Paroles de Henri-Frédéric Amiel ; Journal intime, le 6 mars 1872.

Vivre, c'est faire du bien, vivre c'est aimer et vouloir.
Paroles de Henri-Frédéric Amiel ; Journal intime, le 6 mai 1872.

Le journal intime, ce monologue quotidien, est une forme de la prière, un entretien de l'âme avec son principe, un dialogue avec Dieu.
Paroles de Henri-Frédéric Amiel ; Journal intime, le 28 janvier 1872.

Le savoir-faire et le courage ne font pas la destinée, mais y contribuent.
Paroles de Henri-Frédéric Amiel ; Journal intime, le 2 octobre 1872.

Il n'est pas sur cette terre un homme complet, pauvre nature humaine !
Paroles de Henri-Frédéric Amiel ; Journal intime, le 14 octobre 1864.

Le manque d'amour me rend stérile, le bonheur me rendrait fécond.
Paroles de Henri-Frédéric Amiel ; Journal intime, le 12 février 1853.

La paresse est ingénieuse, elle sait se faire de l'ignorance un bouclier.
Paroles de Henri-Frédéric Amiel ; Journal intime, le 12 février 1853.

L'enfer est le malheur sans espérance.
Paroles de Henri-Frédéric Amiel ; Les fragments d'un journal intime (1821-1881)

Pauvre cœur, que d'illusions t'ont bercé, que d'espérances t'ont caressé, pour finir par la haine.
Paroles de Henri-Frédéric Amiel ; Les fragments d'un journal intime (1821-1881)

Accuser le sort ou s'accuser soi-même ajoute du mal au mal.
Paroles de Henri-Frédéric Amiel ; Les fragments d'un journal intime (1821-1881)

Vivre dans le divin, comprendre le divin, exprimer le divin, que ce soit là ta devise.
Paroles de Henri-Frédéric Amiel ; Les fragments d'un journal intime (1821-1881)

Mieux vaut la mort que le déshonneur.
Paroles de Henri-Frédéric Amiel ; Les fragments d'un journal intime (1821-1881)

Le bien et le mal se paient d'eux-mêmes, donnez et vous recevrez, refusez et on vous refusera.
Paroles de Henri-Frédéric Amiel ; Journal intime, le 8 décembre 1849.

Le sommeil est une sorte d'innocence, et de purification.
Paroles de Henri-Frédéric Amiel ; Journal intime, le 28 février 1865.

Il faut, pour bien avoir les deux pieds sur terre, se rappeler qu'on est ce qu'on est.
Paroles de Henri-Frédéric Amiel ; Les fragments d'un journal intime (1821-1881)

L'amour est l'exaltation de la vie, et la tendresse le couronnement de l'amour.
Paroles de Henri-Frédéric Amiel ; Journal intime, le 6 août 1861.
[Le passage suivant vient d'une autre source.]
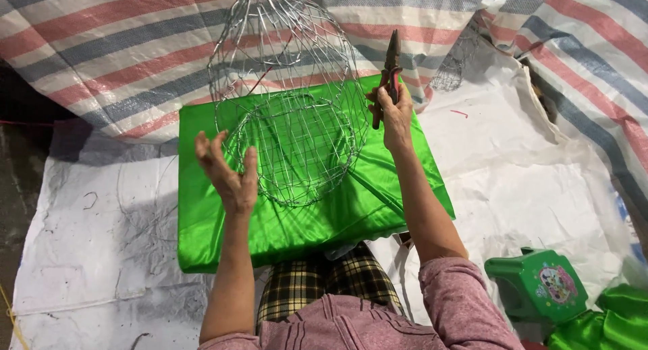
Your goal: A person uses pliers to cut and refine the shape of a wire mesh structure on a green work surface.
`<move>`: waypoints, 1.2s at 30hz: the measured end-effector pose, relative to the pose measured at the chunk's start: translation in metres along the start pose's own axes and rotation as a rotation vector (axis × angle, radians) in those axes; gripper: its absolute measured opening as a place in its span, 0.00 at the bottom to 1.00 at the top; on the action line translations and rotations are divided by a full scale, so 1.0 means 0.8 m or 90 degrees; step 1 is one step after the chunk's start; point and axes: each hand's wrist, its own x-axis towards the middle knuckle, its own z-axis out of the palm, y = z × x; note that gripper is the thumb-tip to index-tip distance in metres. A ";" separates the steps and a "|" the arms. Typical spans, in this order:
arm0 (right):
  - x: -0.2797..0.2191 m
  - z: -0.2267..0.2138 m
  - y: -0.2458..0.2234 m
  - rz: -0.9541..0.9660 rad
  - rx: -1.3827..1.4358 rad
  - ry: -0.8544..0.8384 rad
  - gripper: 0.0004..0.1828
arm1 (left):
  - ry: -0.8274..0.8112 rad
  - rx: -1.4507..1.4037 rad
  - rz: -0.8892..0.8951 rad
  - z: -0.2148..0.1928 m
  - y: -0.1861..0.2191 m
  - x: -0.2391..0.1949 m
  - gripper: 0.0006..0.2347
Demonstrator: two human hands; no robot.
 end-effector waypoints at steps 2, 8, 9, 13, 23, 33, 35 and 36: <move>0.009 -0.003 0.019 -0.003 -0.020 -0.014 0.12 | 0.003 0.001 -0.017 0.004 -0.005 0.002 0.23; 0.016 -0.007 0.038 0.017 -0.018 -0.045 0.15 | 0.025 -0.030 -0.073 0.028 -0.003 0.012 0.19; 0.016 -0.006 0.039 0.014 -0.017 -0.044 0.15 | 0.038 -0.045 -0.092 0.032 0.002 0.013 0.16; 0.014 0.000 0.042 0.006 -0.033 -0.048 0.16 | 0.087 -0.095 -0.109 0.045 -0.001 0.017 0.09; -0.008 0.021 0.014 -0.013 0.010 0.017 0.12 | 0.174 -0.164 -0.037 0.046 -0.006 0.035 0.06; -0.072 0.054 -0.084 -0.039 0.121 -0.012 0.10 | 0.082 -0.292 0.007 -0.017 0.025 0.100 0.10; -0.078 0.050 -0.092 -0.043 0.133 -0.014 0.11 | 0.062 -0.297 0.004 -0.017 0.011 0.107 0.10; -0.084 0.047 -0.095 -0.044 0.143 -0.018 0.12 | 0.044 -0.301 -0.002 -0.019 0.004 0.106 0.11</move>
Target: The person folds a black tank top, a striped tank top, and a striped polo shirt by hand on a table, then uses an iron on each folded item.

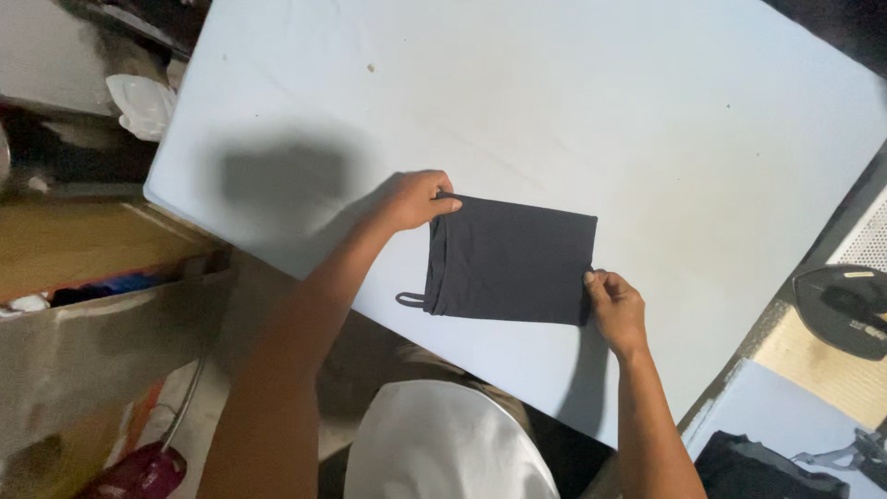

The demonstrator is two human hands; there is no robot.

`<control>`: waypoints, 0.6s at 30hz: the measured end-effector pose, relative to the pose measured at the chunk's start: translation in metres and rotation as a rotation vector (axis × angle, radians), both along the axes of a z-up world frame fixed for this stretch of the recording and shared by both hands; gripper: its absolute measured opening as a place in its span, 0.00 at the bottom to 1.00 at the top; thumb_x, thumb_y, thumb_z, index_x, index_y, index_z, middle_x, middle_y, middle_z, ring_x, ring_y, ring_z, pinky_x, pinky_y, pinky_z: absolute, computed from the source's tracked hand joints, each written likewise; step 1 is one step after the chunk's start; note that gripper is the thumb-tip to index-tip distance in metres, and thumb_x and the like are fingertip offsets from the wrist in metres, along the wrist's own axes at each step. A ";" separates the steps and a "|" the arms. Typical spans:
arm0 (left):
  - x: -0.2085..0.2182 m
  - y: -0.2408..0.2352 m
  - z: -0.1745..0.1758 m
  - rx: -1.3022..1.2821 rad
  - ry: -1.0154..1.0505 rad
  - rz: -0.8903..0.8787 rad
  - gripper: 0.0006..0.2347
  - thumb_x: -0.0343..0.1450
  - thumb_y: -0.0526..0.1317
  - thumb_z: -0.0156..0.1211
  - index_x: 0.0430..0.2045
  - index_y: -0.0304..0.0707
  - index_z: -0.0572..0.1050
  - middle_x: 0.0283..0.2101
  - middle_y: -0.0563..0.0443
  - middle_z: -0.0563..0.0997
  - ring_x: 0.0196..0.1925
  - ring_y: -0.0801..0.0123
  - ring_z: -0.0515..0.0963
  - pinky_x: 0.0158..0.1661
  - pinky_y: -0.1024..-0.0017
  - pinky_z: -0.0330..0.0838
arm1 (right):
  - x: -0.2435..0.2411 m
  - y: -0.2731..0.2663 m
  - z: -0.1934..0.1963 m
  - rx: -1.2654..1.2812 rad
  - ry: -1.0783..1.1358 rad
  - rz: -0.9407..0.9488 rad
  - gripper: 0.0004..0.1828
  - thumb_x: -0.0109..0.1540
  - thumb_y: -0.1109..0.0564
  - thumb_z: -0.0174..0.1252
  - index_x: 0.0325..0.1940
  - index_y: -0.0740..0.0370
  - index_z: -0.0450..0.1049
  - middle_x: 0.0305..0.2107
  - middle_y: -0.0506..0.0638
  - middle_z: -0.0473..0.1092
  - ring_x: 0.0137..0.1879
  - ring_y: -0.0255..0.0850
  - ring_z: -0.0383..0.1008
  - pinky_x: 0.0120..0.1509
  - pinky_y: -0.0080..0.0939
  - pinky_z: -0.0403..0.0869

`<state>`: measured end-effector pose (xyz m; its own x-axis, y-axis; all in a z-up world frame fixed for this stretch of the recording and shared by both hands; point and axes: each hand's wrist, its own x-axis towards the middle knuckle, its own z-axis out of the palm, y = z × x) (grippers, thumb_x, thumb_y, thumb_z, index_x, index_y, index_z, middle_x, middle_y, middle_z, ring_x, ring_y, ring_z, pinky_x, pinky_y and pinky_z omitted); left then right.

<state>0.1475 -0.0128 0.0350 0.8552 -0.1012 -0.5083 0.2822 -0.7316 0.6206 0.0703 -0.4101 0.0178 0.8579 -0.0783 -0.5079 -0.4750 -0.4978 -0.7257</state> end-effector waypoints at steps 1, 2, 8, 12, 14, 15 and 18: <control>-0.008 -0.005 -0.001 0.066 -0.083 0.024 0.19 0.71 0.50 0.66 0.49 0.37 0.77 0.41 0.46 0.85 0.41 0.61 0.84 0.44 0.62 0.76 | 0.000 0.003 0.011 -0.157 -0.038 0.045 0.14 0.70 0.50 0.60 0.51 0.64 0.77 0.40 0.50 0.75 0.46 0.40 0.75 0.54 0.37 0.73; -0.019 -0.009 -0.002 0.131 -0.206 0.051 0.19 0.72 0.50 0.64 0.52 0.38 0.76 0.48 0.46 0.83 0.48 0.59 0.81 0.51 0.60 0.72 | 0.002 0.007 0.021 -0.313 -0.077 0.091 0.15 0.70 0.50 0.59 0.55 0.63 0.77 0.44 0.52 0.77 0.49 0.43 0.79 0.57 0.38 0.75; -0.086 -0.072 -0.014 0.422 -0.530 -0.178 0.27 0.76 0.57 0.55 0.68 0.48 0.65 0.75 0.46 0.58 0.78 0.50 0.52 0.73 0.44 0.42 | 0.017 0.038 0.020 -0.560 -0.549 0.636 0.33 0.68 0.42 0.52 0.75 0.56 0.61 0.73 0.58 0.53 0.79 0.57 0.52 0.80 0.58 0.53; -0.088 -0.074 -0.005 0.405 -0.267 -0.263 0.33 0.71 0.62 0.51 0.72 0.58 0.56 0.78 0.50 0.47 0.77 0.46 0.42 0.70 0.38 0.32 | 0.041 0.047 -0.011 -0.735 -0.288 0.739 0.43 0.66 0.29 0.42 0.79 0.53 0.48 0.76 0.58 0.38 0.80 0.56 0.33 0.79 0.63 0.33; -0.080 -0.064 -0.008 0.457 -0.263 -0.280 0.33 0.71 0.62 0.51 0.72 0.58 0.54 0.78 0.50 0.45 0.77 0.45 0.41 0.69 0.36 0.32 | 0.045 0.043 -0.021 -0.695 -0.297 0.661 0.43 0.68 0.31 0.42 0.80 0.55 0.47 0.77 0.61 0.38 0.81 0.57 0.32 0.79 0.63 0.34; -0.083 -0.064 -0.011 0.459 -0.346 -0.267 0.33 0.71 0.62 0.53 0.71 0.55 0.55 0.77 0.47 0.46 0.76 0.44 0.42 0.68 0.34 0.33 | 0.039 0.035 -0.021 -0.657 -0.385 0.620 0.41 0.70 0.33 0.44 0.80 0.58 0.51 0.77 0.64 0.41 0.81 0.60 0.36 0.80 0.62 0.38; -0.097 -0.052 -0.015 0.526 -0.576 -0.113 0.31 0.72 0.57 0.56 0.69 0.45 0.60 0.74 0.37 0.54 0.76 0.41 0.51 0.69 0.37 0.44 | 0.019 0.012 -0.008 -0.511 -0.377 0.347 0.34 0.70 0.41 0.50 0.75 0.62 0.61 0.69 0.63 0.59 0.75 0.59 0.55 0.78 0.56 0.57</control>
<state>0.0504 -0.0644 0.0202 0.9973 -0.0726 0.0063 -0.0723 -0.9749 0.2104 0.0892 -0.3979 0.0096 0.9860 0.0821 -0.1450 0.0091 -0.8953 -0.4454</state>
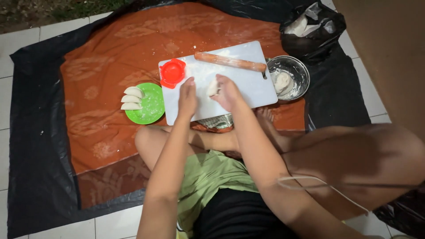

Tâche de défendre ta petite santé et ta petite aisance et ta bonne humeur, car le monde te laisse absolument à toi-même. S'il recherche la jeunesse et s'il plaint le vieillard, il est indifférent pour l'âge mûr, qui est toujours censé se suffire à lui-même.
Paroles de Henri-Frédéric Amiel ; Journal intime, le 20 mars 1872.

Toute malice est petite comparée à la malice de la femme.
Paroles de Henri-Frédéric Amiel ; Journal intime, le 4 juillet 1868.

L'instinct est jumeau du génie, et le coeur féminin est un nid d'adorables instincts.
Paroles de Henri-Frédéric Amiel ; Journal intime, le 22 juillet 1861.